### Your objective
From the listing below, count the lines where the string "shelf" occurs. Give the number, with no other words.

════════════════

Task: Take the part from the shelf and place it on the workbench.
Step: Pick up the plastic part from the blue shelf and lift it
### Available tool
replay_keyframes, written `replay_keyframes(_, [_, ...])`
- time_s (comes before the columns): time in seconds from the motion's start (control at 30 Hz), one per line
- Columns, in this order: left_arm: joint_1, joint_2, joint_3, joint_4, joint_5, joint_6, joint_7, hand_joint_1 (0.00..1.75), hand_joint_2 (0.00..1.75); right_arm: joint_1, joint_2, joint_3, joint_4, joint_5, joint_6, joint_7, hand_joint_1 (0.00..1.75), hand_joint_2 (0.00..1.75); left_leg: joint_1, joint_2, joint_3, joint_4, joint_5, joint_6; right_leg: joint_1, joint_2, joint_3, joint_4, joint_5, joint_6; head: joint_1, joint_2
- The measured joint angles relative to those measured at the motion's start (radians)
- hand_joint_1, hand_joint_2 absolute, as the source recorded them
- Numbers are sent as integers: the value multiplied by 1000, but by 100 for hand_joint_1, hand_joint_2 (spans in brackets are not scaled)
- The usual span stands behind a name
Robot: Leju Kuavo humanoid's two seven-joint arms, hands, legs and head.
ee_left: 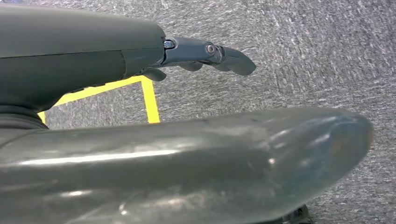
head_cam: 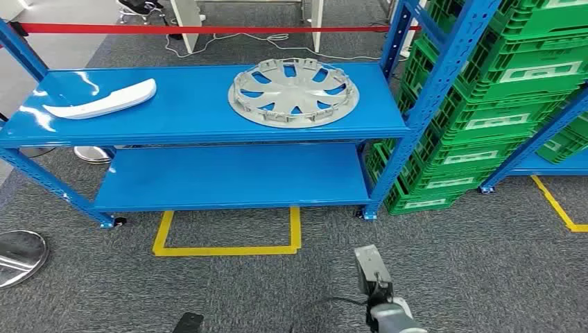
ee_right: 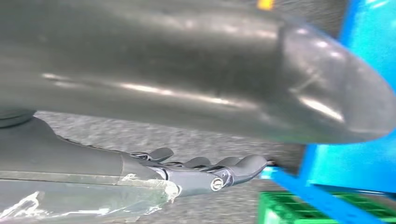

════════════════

### The completed task
2